Quand l'idée est mauvaise, on la largue, définitivement. Parfois, elle ressort trois semaines plus tard, dans un autre contexte, et trouve naturellement sa place. Une bonne idée se "sent". Elle fait l'unanimité dans l'équipe. Elle provoque l'enthousiasme, et, plus important, elle provoque dix nouvelles idées. Une mauvaise idée assèche l'inspiration. Cet effet de groupe n'existe évidemment pas dans l'écriture en solo, où il faut faire entièrement confiance à son flair et à son bon goût. Et l'expérience de l'écriture en équipe me montre que le bon goût est très subjectif et diffère énormément d'une personne à l'autre.

Pour surmonter les différences d'opinion entre les membres de l'équipe, il faut avoir beaucoup d'humour. L'humour fait tout passer: une mauvaise idée, on en rigole. Une bonne idée, on la tourne en dérision. Plus rien n'a d'importance, et finalement, seule les éléments vraiment bons pour le script font leur chemin, détachés de toute valeur d'appartenance à leur auteur.
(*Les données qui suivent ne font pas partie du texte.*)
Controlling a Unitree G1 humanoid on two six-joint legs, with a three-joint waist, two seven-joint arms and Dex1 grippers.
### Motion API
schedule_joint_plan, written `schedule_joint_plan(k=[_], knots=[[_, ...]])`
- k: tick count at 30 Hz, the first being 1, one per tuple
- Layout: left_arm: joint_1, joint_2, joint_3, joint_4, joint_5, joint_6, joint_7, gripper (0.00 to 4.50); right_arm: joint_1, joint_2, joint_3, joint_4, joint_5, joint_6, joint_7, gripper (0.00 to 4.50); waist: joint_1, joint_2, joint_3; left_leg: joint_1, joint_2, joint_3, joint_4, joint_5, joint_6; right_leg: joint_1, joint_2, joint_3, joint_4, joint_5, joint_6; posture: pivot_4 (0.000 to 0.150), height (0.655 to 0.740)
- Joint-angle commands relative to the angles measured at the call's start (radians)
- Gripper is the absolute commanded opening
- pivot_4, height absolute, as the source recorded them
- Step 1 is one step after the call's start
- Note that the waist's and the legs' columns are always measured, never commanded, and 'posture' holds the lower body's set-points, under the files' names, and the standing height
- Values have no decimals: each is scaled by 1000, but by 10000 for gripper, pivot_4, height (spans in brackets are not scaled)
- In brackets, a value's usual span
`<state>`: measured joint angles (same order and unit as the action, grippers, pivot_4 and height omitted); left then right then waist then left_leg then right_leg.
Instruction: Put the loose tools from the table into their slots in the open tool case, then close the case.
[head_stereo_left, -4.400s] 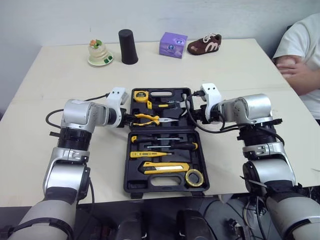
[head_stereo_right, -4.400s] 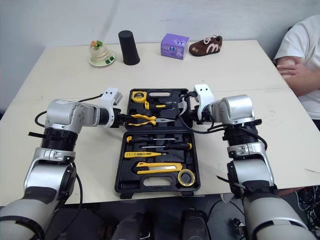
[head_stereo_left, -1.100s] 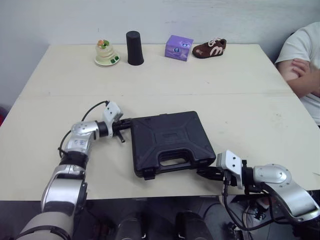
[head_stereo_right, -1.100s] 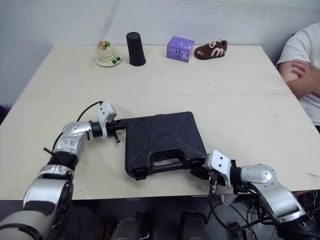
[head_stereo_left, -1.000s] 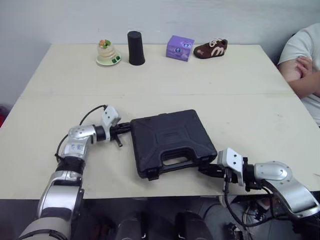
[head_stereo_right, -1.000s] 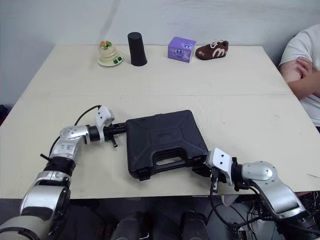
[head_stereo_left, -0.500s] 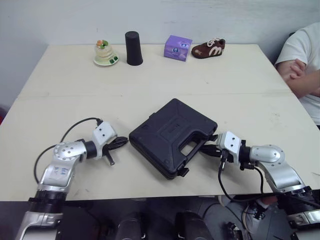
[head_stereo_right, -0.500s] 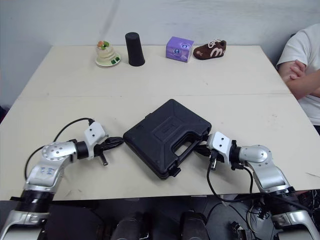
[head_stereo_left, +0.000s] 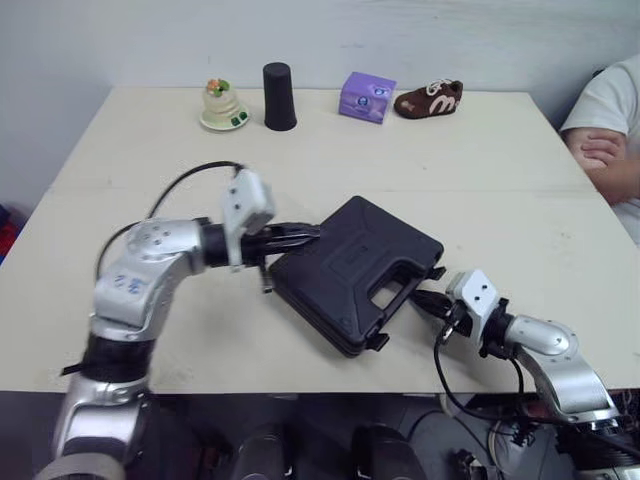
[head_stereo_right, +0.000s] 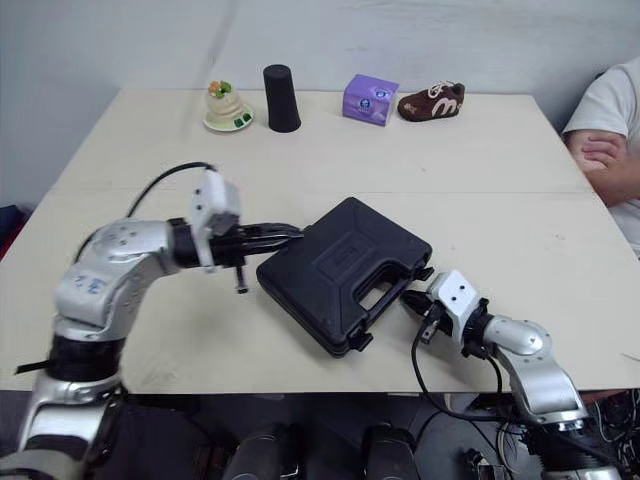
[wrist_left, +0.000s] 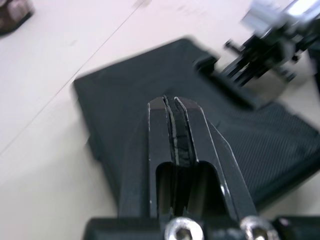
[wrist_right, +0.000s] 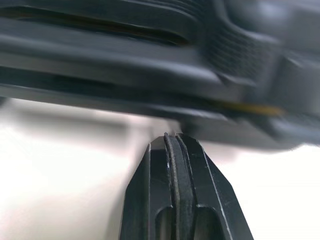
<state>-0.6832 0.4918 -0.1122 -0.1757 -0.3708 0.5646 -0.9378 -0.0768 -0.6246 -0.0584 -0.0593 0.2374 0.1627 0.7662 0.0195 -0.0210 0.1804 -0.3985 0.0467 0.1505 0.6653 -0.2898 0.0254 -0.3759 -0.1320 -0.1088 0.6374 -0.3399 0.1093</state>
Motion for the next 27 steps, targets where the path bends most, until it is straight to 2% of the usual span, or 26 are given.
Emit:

Evidemment, dans l'écriture de groupe, tout n'est pas rose: la frustration est souvent présente, comme en démocratie. Quand les ecolos gagnent les élections, tout le monde est prié de trier ses déchets, même ceux qui ont voté FN. De même, lorsqu'une idée que l'on aime pas passe malgré tout, il faut apprendre à vivre avec. Si la majorité de l'équipe pense que c'est une bonne idée, il faut peser le pour et le contre: est-ce que ça vaut vraiment la peine que je gaspille ma salive pour combattre cette idée?
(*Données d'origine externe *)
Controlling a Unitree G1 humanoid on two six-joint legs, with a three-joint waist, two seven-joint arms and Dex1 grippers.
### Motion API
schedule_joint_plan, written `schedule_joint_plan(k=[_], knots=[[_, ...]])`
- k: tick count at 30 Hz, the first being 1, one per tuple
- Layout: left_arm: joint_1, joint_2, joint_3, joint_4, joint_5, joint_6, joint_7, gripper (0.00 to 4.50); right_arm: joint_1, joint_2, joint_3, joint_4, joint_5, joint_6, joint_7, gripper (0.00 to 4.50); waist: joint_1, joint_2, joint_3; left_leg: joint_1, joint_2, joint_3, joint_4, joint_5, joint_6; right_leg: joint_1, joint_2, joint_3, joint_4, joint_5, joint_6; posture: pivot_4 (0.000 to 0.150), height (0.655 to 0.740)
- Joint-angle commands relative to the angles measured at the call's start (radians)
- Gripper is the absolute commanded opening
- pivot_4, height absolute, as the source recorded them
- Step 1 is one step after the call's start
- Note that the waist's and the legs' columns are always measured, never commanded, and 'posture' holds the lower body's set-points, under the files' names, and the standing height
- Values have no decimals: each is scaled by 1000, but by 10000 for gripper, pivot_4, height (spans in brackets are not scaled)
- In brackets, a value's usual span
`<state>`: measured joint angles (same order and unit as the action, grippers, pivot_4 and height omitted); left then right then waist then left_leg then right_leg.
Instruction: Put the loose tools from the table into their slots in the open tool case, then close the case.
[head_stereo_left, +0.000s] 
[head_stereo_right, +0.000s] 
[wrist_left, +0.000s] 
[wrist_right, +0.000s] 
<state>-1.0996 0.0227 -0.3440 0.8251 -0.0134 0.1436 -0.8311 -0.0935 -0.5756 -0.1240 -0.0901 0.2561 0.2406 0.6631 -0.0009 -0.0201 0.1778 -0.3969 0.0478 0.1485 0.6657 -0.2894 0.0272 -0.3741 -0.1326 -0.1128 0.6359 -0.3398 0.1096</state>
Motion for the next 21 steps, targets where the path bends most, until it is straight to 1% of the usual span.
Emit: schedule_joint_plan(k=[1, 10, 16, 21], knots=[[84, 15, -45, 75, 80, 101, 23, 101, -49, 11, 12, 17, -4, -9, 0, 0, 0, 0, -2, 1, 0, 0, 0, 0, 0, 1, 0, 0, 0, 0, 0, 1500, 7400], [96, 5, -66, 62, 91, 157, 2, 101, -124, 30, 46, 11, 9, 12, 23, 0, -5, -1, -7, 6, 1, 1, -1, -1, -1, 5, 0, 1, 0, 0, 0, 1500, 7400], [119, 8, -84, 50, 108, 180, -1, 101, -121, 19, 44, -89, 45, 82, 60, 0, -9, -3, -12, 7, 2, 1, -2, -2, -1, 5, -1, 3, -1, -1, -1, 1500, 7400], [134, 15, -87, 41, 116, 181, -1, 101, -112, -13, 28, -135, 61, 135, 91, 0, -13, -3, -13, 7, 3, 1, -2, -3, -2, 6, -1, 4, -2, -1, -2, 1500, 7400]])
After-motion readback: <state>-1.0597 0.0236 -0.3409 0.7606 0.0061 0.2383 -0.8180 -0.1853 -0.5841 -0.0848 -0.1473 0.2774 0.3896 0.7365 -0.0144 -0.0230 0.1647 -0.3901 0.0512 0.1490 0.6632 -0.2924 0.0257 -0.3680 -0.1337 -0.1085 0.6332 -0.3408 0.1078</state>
Finalement, l'écriture de groupe, c'est un microcosme de la vie en société. Il y a un chef, un petit comique, un mystique, un bouc émissaire, un dictateur, un soumis, un méchant, un gentil. La place du bouc émissaire est particulièrement pénible, et je pense qu'elle ne peut être tenue que par un très bon scénariste: on le raillera sur sa coupe de cheveux, mais jamais sur ses idées. Si le bouc émissaire est le scénariste le plus faible, ce sont ces idées qui seront sujettes à moqueries, et finalement son travail tout entier: sa place dans l'équipe est menacée. On peut se moquer d'une personne (il y a une réelle utilité sociale à cela dans un groupe, c'est une fonction d'évacuation du stress), mais pas de son travail de scénariste, sinon l'ambiance devient vite infernale.

En société, il faut être solidaire et exigeant à la fois. Chacun œuvre pour le bien d'un scénario, une construction commune. C'est de l'œuvre dont on devrait se souvenir, pas de l'artiste.